I am staring at her. My vision is blurred.

My hands are in my lap and they are shaking, the full, post-operative tremor, and I do not clasp them behind my back.

I do not hide them. I let my grandmother see my hands shake, because she has just told me the most important secret of her life, and the least I can offer in return is the truth of my body.

“I don't know what to say to him,” I whisper.

“Good.” She taps the cane once more. “If you knew what to say, it would be a speech. Speeches are performances. What that boy needs is not a performance. It is a person.” She reaches out and puts her hand over mine.

Her skin is papery and warm and her grip is stronger than it looks.

“You are your father's son, Arjun. Your father was a quiet man who loved my daughter deeply, in spite of her many faults and expectations, and expressed it badly and who died before he learned to do it differently.

You have the chance he didn't. Don't waste it.”

Don't waste it. The same words she said to Casey, privately, at the end of the aunties' tea, a lifetime ago. You love my grandson. Don't waste it.

She has been saying the same thing to both of us. From the very beginning. From both sides of the equation.

I stand. My knees are unsteady. My eyes are wet.

“Daadi,” I say, and my voice is rough and thick and completely devoid of clinical language.

“Go,” she says. “The car is already waiting. I called the driver an hour ago.”

“You called the driver before you summoned me?”

“I have been waiting for you to be ready for three days, Arjun. When Priya failed last night, I knew it would have to be me. I also know you. If I give you time to sit and compose yourself, you will spend forty-five minutes constructing a speech in front of the mirror, and by the time you arrive, you will have rebuilt every wall I just demolished.” She looks at me with those eyes, sharp and old and full of a love so fierce it has survived sixty years of silence.

“Go now. Be scared. Be human. Be the man he fell in love with, not the one who writes discharge reports.”

I go.

I walk out of Daadi's rooms and down the corridor and through the main hall, and I do not stop to change, and I do not stop to check my phone, and I do not stop to compose a single clinical term.

Karan is in the kitchen. He sees me. His face transforms from exhausted concern to pure, incandescent, whole-body excitement.

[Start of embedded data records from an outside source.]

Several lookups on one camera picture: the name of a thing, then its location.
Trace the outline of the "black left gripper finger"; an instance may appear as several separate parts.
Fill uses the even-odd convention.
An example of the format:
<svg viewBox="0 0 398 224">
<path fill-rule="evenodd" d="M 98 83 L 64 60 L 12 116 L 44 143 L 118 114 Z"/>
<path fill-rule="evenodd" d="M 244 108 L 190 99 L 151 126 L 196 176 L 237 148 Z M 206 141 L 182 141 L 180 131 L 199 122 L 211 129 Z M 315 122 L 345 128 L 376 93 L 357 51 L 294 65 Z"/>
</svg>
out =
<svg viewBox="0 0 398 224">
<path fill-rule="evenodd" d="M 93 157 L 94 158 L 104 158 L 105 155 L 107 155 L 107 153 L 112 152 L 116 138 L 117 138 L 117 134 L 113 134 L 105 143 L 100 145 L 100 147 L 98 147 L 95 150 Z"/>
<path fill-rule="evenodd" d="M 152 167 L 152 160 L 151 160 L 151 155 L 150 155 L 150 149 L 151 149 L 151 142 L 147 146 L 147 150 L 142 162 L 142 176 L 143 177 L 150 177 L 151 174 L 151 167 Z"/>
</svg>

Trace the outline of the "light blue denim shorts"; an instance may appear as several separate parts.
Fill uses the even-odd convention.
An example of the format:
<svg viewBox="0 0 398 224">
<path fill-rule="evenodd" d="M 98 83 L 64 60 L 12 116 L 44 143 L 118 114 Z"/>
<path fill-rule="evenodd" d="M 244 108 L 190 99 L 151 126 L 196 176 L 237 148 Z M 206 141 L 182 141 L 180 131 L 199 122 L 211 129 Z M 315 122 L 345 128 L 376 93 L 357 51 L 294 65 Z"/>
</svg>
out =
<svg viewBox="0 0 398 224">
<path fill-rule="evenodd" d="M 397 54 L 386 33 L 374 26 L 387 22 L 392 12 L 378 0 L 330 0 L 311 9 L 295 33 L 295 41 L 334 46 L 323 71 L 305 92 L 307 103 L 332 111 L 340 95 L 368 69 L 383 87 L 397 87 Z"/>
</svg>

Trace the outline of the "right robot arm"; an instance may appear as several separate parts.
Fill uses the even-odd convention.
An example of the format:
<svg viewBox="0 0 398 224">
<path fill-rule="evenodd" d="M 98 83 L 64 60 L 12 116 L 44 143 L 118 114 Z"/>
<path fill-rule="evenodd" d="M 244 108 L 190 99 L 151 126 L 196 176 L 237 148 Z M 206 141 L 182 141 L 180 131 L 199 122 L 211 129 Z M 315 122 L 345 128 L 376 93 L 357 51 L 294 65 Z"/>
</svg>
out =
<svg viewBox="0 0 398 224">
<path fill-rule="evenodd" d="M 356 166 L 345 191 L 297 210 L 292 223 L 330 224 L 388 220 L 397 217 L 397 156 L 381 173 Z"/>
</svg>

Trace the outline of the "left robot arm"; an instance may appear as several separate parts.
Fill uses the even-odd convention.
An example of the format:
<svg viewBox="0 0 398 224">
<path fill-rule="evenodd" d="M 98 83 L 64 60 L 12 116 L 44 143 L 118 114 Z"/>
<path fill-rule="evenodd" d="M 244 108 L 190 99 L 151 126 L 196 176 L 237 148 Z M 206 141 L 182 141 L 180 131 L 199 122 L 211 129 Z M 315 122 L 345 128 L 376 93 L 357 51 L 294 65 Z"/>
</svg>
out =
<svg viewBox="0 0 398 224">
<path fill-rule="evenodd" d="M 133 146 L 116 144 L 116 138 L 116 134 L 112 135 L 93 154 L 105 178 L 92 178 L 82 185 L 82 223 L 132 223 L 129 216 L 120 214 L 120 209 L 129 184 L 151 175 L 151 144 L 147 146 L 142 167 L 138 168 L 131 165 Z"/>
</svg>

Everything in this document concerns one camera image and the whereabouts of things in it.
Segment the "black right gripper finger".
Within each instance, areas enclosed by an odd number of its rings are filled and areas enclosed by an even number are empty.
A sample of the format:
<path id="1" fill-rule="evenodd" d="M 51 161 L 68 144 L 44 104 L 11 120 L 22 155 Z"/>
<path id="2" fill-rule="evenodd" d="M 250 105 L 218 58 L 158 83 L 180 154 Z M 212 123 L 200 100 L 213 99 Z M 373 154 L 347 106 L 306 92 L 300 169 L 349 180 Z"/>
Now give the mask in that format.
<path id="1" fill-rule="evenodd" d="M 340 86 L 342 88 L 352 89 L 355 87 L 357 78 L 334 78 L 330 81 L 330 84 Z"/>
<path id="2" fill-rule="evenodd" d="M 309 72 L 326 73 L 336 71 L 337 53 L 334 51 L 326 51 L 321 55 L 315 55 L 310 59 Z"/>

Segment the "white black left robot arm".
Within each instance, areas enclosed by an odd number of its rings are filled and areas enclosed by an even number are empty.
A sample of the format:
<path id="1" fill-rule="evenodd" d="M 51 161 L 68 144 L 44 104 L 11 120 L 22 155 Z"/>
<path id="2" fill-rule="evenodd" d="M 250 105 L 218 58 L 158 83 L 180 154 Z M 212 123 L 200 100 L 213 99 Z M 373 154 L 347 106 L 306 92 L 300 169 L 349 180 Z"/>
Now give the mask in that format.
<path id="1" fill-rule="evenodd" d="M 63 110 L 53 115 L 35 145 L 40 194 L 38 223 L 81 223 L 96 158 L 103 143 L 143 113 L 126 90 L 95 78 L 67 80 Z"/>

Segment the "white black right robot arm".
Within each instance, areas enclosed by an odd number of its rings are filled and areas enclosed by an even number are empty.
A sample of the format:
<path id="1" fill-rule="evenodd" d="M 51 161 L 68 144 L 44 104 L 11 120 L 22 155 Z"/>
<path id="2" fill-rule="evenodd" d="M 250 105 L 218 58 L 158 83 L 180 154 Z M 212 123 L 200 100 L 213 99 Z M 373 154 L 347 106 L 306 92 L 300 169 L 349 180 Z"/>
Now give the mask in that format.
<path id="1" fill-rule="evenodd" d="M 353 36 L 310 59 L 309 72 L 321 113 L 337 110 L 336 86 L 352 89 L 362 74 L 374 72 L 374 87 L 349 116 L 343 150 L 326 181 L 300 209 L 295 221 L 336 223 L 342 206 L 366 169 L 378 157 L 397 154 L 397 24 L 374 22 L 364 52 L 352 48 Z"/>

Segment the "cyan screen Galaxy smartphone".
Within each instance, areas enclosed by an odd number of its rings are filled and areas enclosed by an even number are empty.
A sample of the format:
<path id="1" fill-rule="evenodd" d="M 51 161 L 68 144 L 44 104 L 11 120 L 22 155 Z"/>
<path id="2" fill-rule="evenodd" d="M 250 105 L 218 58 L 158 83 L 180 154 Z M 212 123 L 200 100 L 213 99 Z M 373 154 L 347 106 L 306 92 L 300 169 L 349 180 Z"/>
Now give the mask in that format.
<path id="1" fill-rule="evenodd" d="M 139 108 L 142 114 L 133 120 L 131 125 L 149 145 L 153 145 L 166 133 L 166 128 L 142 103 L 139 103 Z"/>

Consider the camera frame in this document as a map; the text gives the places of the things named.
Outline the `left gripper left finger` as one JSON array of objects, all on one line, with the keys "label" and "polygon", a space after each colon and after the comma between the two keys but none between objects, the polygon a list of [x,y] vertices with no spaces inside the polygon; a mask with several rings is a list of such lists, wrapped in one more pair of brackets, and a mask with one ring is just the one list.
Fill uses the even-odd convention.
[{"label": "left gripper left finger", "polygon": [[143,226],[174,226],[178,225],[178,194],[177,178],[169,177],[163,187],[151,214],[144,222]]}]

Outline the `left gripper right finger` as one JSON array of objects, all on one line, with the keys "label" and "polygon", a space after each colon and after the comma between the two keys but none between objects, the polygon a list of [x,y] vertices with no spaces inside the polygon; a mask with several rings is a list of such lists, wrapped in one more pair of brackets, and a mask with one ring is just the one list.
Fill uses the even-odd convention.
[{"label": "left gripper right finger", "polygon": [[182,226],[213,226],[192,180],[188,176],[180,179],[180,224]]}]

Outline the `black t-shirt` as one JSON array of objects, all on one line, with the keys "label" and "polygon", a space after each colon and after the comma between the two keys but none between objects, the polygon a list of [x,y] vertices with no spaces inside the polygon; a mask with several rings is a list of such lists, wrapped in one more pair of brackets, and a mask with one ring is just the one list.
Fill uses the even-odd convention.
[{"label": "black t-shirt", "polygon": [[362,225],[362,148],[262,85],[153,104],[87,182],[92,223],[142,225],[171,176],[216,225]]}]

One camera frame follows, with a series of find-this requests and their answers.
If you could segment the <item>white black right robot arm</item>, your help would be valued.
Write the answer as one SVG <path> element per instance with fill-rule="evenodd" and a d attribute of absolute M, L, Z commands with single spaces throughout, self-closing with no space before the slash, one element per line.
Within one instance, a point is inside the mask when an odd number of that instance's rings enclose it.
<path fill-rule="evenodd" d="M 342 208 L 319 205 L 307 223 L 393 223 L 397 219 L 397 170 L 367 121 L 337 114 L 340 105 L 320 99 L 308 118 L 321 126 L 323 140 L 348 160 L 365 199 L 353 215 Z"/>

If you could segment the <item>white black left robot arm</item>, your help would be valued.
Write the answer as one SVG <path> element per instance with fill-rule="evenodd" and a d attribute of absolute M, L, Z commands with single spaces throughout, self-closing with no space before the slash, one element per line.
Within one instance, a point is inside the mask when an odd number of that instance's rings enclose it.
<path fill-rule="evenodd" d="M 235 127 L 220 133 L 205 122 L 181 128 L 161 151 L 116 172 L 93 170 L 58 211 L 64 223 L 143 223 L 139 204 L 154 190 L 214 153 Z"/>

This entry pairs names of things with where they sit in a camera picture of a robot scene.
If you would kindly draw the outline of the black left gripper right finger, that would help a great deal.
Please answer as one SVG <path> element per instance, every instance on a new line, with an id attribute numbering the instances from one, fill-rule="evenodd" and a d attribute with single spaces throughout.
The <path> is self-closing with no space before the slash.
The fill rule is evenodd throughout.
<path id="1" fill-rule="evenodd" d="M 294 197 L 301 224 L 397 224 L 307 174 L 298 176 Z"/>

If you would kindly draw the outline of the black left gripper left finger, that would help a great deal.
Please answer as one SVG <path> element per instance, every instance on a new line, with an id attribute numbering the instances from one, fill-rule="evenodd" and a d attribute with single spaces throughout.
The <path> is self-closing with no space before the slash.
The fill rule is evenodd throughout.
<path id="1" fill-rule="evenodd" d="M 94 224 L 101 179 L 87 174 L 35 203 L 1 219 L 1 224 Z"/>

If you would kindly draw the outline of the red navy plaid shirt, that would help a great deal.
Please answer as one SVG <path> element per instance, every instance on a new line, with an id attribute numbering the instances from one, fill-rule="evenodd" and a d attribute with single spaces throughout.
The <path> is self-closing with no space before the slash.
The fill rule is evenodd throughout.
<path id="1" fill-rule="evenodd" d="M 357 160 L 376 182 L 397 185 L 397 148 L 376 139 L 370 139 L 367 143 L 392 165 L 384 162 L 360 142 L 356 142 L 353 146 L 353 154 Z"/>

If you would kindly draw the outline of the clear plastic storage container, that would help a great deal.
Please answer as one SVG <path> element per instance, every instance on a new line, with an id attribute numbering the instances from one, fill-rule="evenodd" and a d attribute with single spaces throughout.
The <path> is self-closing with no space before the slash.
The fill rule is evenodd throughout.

“Are you going?” he whispers, as if saying it too loud might break the spell.

“I'm going.”

“Yes!” He pumps his fist. He actually pumps his fist, in the pre-dawn kitchen of the Kapoor estate, wearing a stained kurta and holding a piece of burnt toast, and the gesture is so purely, ridiculously, beautifully Karan that something in my chest cracks in a way that does not feel like breaking. It feels like opening.

The car is waiting in the courtyard. The driver is ready.

The sky is pink and gold and the air is cool and the birds are singing and the estate is waking up around me and I am walking toward a car that will take me to Jaipur, to a hotel, to a door, to a man, and I have no script and no strategy and no plan and my hands are shaking and my heart is hammering and I am terrified.

I get in the car. The engine starts.

Jaipur is sixty kilometres away. I have sixty kilometres to not compose a speech.

This is going to be the hardest sixty kilometres of my life.